Henry Kissinger, admirateur de Metternich et Aron, restera ainsi dans les mémoires comme le plus grand représentant du courant réaliste des relations internationales, considérant que tout résultat obtenu en diplomatie ne peut l’être qu’en gardant en tête froidement les intérêts de chacun et que le droit international, bien que louablement idéaliste, restera moins important que la Bombe et l’équilibre des forces pour garantir la paix.
Héritant sa conception des traités de Westphalie (1648) et de Vienne (1815), pour lui, un ordre international efficace repose sur une légitimité venant de sa reconnaissance et d’un sentiment d’adéquation par les différents acteurs des relations internationales eux-mêmes, à savoir les États et les nations. Tranchant avec l’idéalisme wilsonien, la Realpolitik d’Henry Kissinger considère que nécessairement cohabitent des visions contraires de la politique dans chaque nation et que seulement un système prenant en compte ces différences, comme le système westphalien, prônant des relations d’état à état pourra permettre la rationalisation nécessaire à la paix d’un système international, plus que le droit ou les organisations internationales qui, finalement, ne pèsent pas ou peu dans ce qui fait le cœur d’un système international à savoir les intérêts nationaux.
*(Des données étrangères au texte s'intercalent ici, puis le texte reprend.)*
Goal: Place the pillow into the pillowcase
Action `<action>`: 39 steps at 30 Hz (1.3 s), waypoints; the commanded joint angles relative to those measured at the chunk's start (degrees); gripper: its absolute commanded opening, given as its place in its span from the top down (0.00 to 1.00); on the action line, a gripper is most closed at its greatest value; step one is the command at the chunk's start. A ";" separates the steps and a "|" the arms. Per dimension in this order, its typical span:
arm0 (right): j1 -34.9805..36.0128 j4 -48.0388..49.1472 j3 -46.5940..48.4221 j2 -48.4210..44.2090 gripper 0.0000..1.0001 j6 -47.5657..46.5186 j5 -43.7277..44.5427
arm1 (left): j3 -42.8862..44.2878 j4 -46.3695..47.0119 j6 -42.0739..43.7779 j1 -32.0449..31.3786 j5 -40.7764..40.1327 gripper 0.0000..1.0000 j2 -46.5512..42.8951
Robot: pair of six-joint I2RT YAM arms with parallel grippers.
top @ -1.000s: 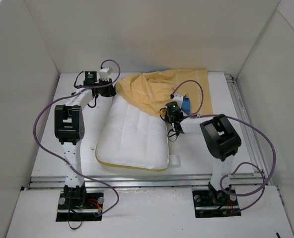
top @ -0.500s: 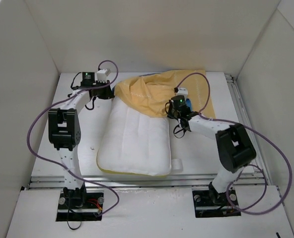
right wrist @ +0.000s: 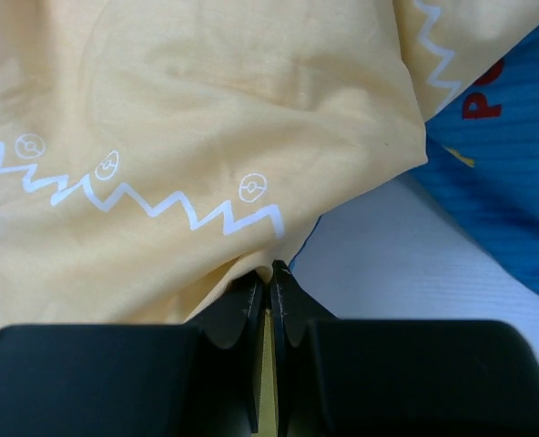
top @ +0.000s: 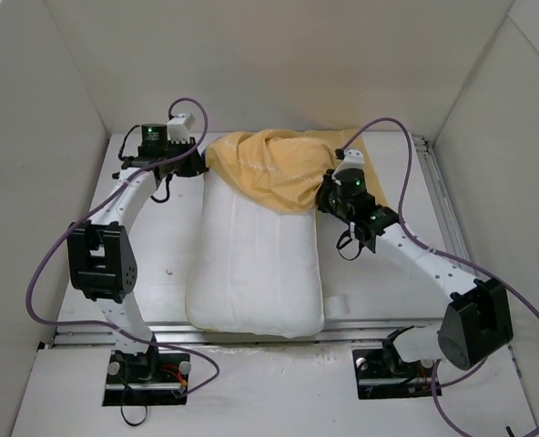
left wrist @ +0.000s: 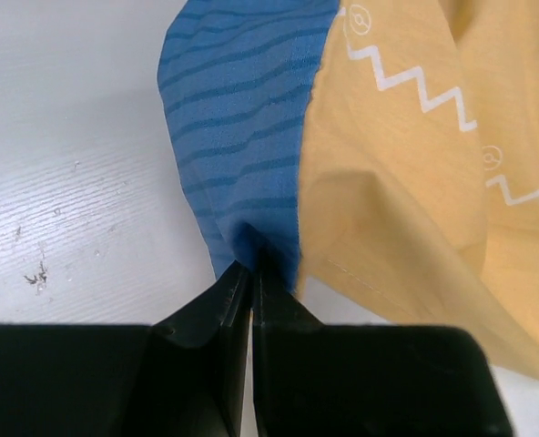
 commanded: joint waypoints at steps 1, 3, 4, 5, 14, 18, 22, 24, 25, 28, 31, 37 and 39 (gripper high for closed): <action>1.63 3.00 1.81 -5.07 1.00 -0.51 -0.44 | -2.92 4.47 -3.86 -1.29 -1.94 1.00 -5.14; 1.63 2.91 0.75 -5.25 1.00 -1.12 -0.35 | -9.23 8.17 -5.80 -1.29 -3.17 1.00 -7.85; 1.89 3.00 -0.73 -5.25 1.00 -1.47 0.61 | -11.53 11.32 -6.07 -1.29 -3.61 1.00 -9.09; 1.98 3.09 -1.53 -5.25 1.00 -1.65 1.23 | -15.12 12.57 -6.16 -1.29 -4.40 1.00 -10.23; 8.65 6.42 -11.99 -5.16 1.00 3.08 5.10 | -20.01 13.20 -3.35 -1.82 -13.01 1.00 -15.27; 13.14 8.45 -13.58 -3.75 1.00 6.34 8.43 | -8.85 7.15 -3.08 -1.30 -13.73 1.00 -7.80; 14.99 8.45 -12.09 -0.68 1.00 7.13 12.22 | 1.86 6.87 -3.43 -1.29 -11.53 1.00 -1.73; 15.25 8.54 -10.94 0.20 1.00 7.92 13.54 | 5.39 6.00 -3.43 -1.82 -11.26 1.00 1.96; 15.17 8.45 -10.59 0.81 1.00 8.01 13.80 | 9.59 5.04 -3.17 -1.82 -11.26 1.00 3.28; 15.34 8.54 -9.97 1.17 1.00 8.28 14.16 | 15.41 1.60 -2.91 -1.82 -11.09 1.00 8.72; 16.13 8.54 -10.50 1.26 1.00 8.89 12.58 | 13.08 1.33 -2.47 -1.82 -11.61 1.00 7.87; 23.33 13.01 -11.91 4.59 1.00 10.65 8.71 | -6.51 5.10 -0.44 -0.51 -17.94 1.00 -3.29; 27.71 12.93 -11.82 6.35 1.00 11.18 9.40 | -14.93 6.78 -0.79 1.24 -18.38 1.00 -8.37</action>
Son livre de 2014, The World Order, reste encore aujourd’hui une très bonne réflexion sur ces questions. Néanmoins, cette approche Realpolitik n’est pas exempte de critiques, notamment en ce qui concerne les problématiques des Droits de l’Homme et des crimes de guerre. Ainsi, si Kissinger reste une personnalité marquante et influente, il constitue également une figure très controversée, au point où une image démonisée de lui se substitue souvent à la réalité.
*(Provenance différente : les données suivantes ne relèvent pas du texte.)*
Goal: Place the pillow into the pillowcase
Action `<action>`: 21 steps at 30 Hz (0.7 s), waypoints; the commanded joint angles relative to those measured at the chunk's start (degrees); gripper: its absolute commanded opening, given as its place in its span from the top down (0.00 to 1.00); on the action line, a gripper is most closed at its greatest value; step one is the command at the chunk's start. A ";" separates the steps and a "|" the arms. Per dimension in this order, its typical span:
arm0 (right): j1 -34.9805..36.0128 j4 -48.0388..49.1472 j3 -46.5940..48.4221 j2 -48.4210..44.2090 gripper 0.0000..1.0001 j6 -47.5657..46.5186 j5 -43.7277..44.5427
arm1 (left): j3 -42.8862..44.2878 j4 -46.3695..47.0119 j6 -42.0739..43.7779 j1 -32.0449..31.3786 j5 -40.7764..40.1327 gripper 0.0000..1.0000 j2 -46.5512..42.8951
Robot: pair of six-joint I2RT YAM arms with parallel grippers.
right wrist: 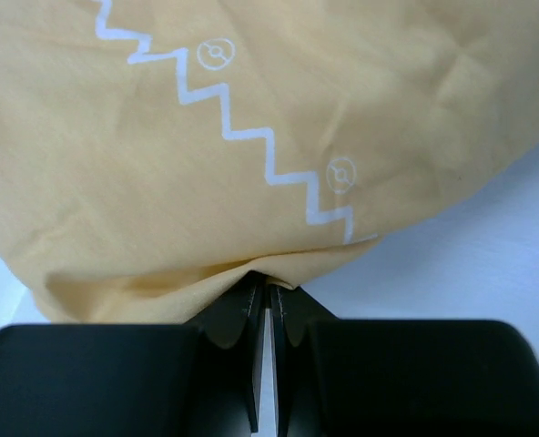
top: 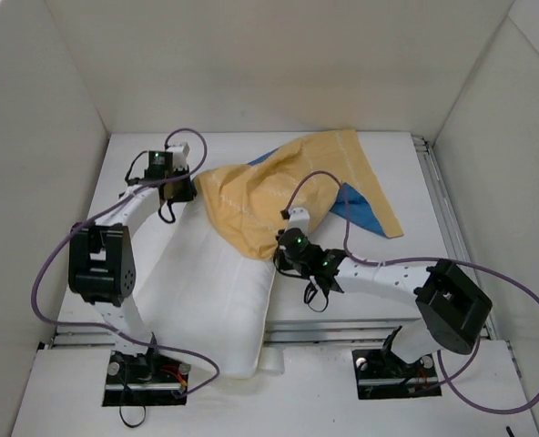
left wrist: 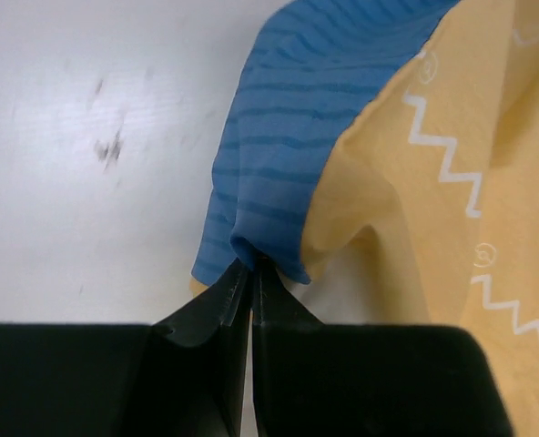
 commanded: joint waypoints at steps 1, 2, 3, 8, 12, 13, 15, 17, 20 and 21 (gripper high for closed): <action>7.01 6.44 1.38 2.11 1.00 3.00 -0.39 | -8.37 5.45 0.84 2.81 -1.94 1.00 -11.43; 8.33 6.35 1.03 2.47 1.00 3.44 -0.03 | -10.83 5.89 0.67 2.81 -2.21 1.00 -13.27; 10.86 5.83 0.33 2.47 1.00 4.58 0.32 | -15.20 6.94 0.58 3.51 -2.38 1.00 -16.42; 17.73 4.33 -1.78 0.45 1.00 6.87 2.95 | -23.95 9.32 -0.38 4.04 -4.05 1.00 -26.46; 25.46 2.66 -0.30 -1.31 1.00 5.56 8.14 | -33.60 10.29 -2.40 5.45 -5.37 1.00 -36.29; 26.44 2.05 0.14 -0.96 1.00 5.56 8.41 | -34.75 10.64 -2.67 6.23 -5.20 1.00 -37.54; 29.95 0.47 1.63 0.01 1.00 5.99 9.54 | -38.18 10.56 -3.72 7.12 -4.50 1.00 -42.02; 34.24 -0.76 2.60 0.53 1.00 6.43 11.39 | -41.16 10.29 -4.69 8.43 -4.23 1.00 -45.44; 40.47 -4.09 4.80 0.97 1.00 7.22 15.08 | -44.50 8.54 -6.45 8.96 -4.93 1.00 -49.40; 42.16 -6.11 6.11 1.15 1.00 7.92 17.18 | -45.47 7.93 -6.89 9.66 -5.54 1.00 -50.55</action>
Si Henry Kissinger a désapprouvé nombre de politiques récentes des Etats-Unis, que ce soit en Yougoslavie, sur la question des armes de destruction massive en Irak ou encore les évènements ukrainiens (sur lequel il s’oppose à un élargissement de l’OTAN et souhaite une Ukraine neutre, sans oublier son positionnement ambivalent sur la question de la Crimée). Ses actions, qu’il a dû prendre concernant le Cambodge, le Chili et l’Argentine l’ont rendu détesté d’une frange anti-establishement du public américain bien que nombreux ont pu avancé que de telles actions condamnables ont pu être entreprises par toutes les autres administrations américaines y compris les plus idéalistes et que, ainsi, le cœur de ce qui dérange chez Kissinger, qui par ailleurs n’est pas un néo-conservateur car ne pensant pas que la démocratie doit être exportée, est le fait que dans sa théorie qualifiée de réaliste (ou de cynique, en fonction), il n’est fait aucune concession à la moralité et que seul les intérêts comptent.
Il n’en reste pas moins que Henry Kissinger est une des personnalités les plus marquante de la seconde partie du siècle précédent, un symbole même de la guerre froide, ainsi qu’un théoricien hors pair, malgré les controverses théoriques et pratiques qui l’entourent.
Loin d’être voué à l’oubli et au discrédit total, ses écrits et ses actions, bien que pouvant faire l’objet de critiques légitimes, restent une boussole des plus intéressantes pour comprendre le paysage international actuel, plus que beaucoup des idéalistes libéraux ou néo-conservateurs qui se sont opposés à lui parfois de façon justifiée mais sans avoir l’impact glaçant que son réalisme a pu avoir.